27 Jan 2005
By Michelle Roberts
Summary: Oregon human services officials say patients will leave the adolescent unit in Salem, where sex abuse occurred in the past.
The Oregon Department of Human Services announced Wednesday that the state will shut down the adolescent treatment unit at the Oregon State Hospital, where as many as a dozen young patients were sexually abused by psychiatric aides from 1989 to 1994.
The abuses were brought to light last September in a two-day series in The Oregonian that disclosed that hospital officials and their supervisors -- most still employed in state government -- did little to stop the abuses and often failed to report suspected cases immediately to police and child welfare workers, as required by state law.
The articles also said the hospital in Salem had taken only limited steps to prevent abuse in the years since.
"I'm ecstatic about the closure," said Mary Kay Gonzales, 30, who lived inside Ward 40, where adolescents are housed, from ages 12 to 18. During that time, she was molested by two state psychiatric aides.
"I'm so relieved to know that no one else will have to live through what I did there," she said Wednesday.
In response to the series, Gov. Ted Kulongoski empaneled a group of experts to investigate procedures on Ward 40. In an eight-page report made public last month, the group found "significant gaps" in abuse-reporting procedures, "incomplete communication" among state agencies and "inadequate training of (state hospital) staff."
Panel members said they did not find a recent pattern of sexual abuse on Ward 40, even though the head of the DHS Office of Investigations and Training said in September that she believes hospital workers still are not consistently reporting abuses on the ward.
Kulongoski said Wednesday that he supports the decision to close Ward 40. All adolescents will be moved by March 1.

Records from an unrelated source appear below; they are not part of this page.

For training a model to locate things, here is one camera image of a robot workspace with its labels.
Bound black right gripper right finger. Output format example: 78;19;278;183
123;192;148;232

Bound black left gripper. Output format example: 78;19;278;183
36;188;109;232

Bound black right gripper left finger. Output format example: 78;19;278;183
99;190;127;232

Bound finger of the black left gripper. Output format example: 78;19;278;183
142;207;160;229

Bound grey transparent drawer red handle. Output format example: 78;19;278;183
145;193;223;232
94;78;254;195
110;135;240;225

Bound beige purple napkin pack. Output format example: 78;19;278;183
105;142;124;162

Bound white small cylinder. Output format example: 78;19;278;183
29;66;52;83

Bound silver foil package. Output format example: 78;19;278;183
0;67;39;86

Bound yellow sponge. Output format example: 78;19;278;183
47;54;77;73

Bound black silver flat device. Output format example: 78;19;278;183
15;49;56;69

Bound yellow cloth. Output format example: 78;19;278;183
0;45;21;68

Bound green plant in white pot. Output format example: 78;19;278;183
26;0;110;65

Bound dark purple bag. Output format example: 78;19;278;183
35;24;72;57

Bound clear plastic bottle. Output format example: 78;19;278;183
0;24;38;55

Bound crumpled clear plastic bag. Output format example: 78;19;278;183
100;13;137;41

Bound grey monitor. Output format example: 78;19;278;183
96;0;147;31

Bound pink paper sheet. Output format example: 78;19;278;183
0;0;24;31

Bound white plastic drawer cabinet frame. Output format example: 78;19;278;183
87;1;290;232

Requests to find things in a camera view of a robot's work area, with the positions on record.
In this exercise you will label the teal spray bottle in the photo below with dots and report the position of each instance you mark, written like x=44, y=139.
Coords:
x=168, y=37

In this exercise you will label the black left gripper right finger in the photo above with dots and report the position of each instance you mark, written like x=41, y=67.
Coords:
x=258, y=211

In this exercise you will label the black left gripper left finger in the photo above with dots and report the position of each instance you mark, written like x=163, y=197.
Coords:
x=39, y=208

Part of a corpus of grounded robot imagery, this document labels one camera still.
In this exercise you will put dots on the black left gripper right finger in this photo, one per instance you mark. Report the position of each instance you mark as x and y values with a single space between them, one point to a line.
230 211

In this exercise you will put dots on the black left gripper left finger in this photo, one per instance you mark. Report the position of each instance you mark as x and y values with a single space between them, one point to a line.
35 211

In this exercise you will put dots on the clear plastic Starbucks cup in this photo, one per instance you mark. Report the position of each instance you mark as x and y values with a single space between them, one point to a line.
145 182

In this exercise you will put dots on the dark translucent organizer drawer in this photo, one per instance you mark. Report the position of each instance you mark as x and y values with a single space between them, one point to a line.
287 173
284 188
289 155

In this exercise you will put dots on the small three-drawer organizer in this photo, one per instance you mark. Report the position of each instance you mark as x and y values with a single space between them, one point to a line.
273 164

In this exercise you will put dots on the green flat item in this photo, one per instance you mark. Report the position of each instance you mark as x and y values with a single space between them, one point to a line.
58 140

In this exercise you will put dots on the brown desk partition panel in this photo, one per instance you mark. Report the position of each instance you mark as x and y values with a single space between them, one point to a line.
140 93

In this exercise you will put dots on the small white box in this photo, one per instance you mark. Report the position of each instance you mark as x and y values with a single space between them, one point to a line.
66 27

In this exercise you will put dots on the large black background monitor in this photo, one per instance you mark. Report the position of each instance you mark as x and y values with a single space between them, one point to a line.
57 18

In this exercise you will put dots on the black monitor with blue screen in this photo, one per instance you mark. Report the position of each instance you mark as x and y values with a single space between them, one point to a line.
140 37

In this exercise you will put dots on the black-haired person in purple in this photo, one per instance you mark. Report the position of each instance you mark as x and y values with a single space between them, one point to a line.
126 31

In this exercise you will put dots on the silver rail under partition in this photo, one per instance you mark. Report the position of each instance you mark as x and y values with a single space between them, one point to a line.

"One of my priorities since taking office has been to work . . . to improve the quality of mental health and support services for Oregon's children and families," the governor said. "Part of that effort has included a focus on moving children and adolescents out of the institutional care provided by the Oregon State Hospital and into community-based programs and facilities."
Children's Farm Home
Gary Weeks, DHS director, said 12 of the remaining 16 adolescent patients at the hospital will be moved to the Children's Farm Home near Corvallis. Operated by Trillium Family Services, the Farm Home is a secure community facility designed to serve children and adolescents.
The remaining four teens will be either discharged or moved into other private facilities.
Since 1976, hundreds of mentally ill children have been sent to live behind the brick walls of McKenzie Hall, a two-story fortress that houses Ward 40 on the northwest edge of the hospital's 148-acre campus.
The adolescent unit was one of the few places in the state that served emotionally disturbed children ages 14 to 18. Many were wards of the state.
Former patients described Ward 40 as intimidating and lonely, absent color and love. So many kids were on suicide watch that the corridor was lined with their mattresses at night so staff could keep an eye on them.
One state worker called the unit a "collection of suffering."
Children arrived at Ward 40 expecting to stay a month or two. Yet many languished there for hundreds of days, sometimes years, at great taxpayer expense -- today, $30,700 per child per month. Over the past three decades, hundreds of children have been reared by doctors and psychiatric aides in a place where razor wire divides the playground from an exercise lot for criminally insane adults.
Move a national trend
Across the nation, states are moving from institutionalizing mentally ill children to creating smaller, homelike facilities that are cheaper and more effective.
Weeks said moving adolescents from the hospital has been a long-standing goal of his department. He said the department began phasing out Oregon State Hospital children's wards in 2001, when it sent youngsters ages 5 to 11 to other facilities.
"This is a good opportunity for us to finish what we started in 2001, finding community treatment environments that are more well-suited to the needs of children and adolescents," Weeks said Wednesday.
Bob Nikkel, head of the state's mental health and addictions division, said workers will try to determine whether any of the adolescents could be discharged in the next five weeks.
Nikkel said the change will not involve additional costs for the state.
"We've worked out all the finances," he said. "It's a zero-sum game."
In addition to the Children's Farm Home, Trillium Family Services operates Waverly Children's Home and the Parry Center, both in Portland, and a new community-based treatment program in Bend. Trillium also plans to build an adolescent treatment center in Portland, said Chris Bouneff, a Trillium spokesman.
A Senate panel last week opened hearings into problems at the 121-year-old facility, including discussion of whether the entire state hospital should be torn down and replaced with a new hospital, community-based programs or a combination.
Concerns about conditions at the hospital -- one of the oldest, most dilapidated state mental institutions in the United States -- have grown in recent months after reports of patient abuse, short staffing and crumbling facilities. More than 740 adult patients reside there.
Senate President Peter Courtney, D-Salem, who is leading the effort to reform the hospital, said he supports the closure of Ward 40 and said it may be a "harbinger of things to come."
Patrick O'Neill of The Oregonian contributed to this story.